> What to do:
Where pictures appear, omit them, and copy exactly only the lines from the start of the listing through the line containing "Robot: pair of", both included.

> Information provided:
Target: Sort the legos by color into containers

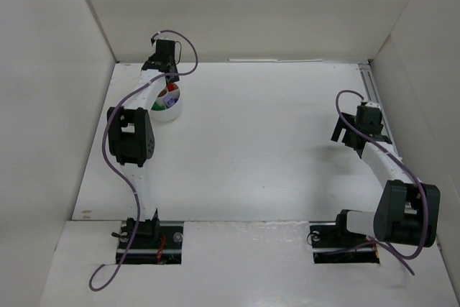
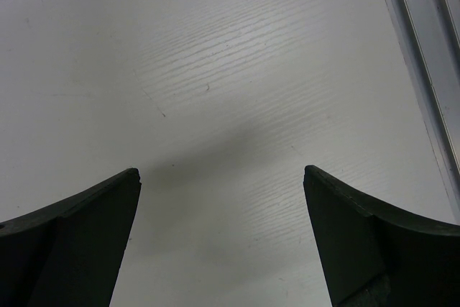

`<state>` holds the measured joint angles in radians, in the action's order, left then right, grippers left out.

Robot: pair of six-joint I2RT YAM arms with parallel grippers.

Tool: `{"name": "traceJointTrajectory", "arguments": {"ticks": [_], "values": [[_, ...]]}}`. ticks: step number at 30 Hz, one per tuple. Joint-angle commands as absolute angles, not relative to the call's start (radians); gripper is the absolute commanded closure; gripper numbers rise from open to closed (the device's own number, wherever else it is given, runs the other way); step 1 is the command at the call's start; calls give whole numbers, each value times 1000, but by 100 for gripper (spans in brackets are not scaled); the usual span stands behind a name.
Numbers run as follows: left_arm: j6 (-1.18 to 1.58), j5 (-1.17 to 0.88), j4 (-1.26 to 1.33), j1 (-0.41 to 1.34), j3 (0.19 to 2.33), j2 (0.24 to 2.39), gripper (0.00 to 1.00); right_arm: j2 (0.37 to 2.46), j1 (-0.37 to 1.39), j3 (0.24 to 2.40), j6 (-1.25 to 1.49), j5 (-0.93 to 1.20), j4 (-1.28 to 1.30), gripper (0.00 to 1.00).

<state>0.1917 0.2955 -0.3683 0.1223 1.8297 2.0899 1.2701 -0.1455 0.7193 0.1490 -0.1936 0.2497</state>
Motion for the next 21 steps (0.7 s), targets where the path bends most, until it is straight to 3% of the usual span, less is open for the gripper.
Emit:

> Your solution:
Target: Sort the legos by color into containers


`<state>` holds the measured joint angles in radians, in the action's order, left then right, grippers left out.

Robot: pair of six-joint I2RT YAM arms with parallel grippers.

Now the answer is complete.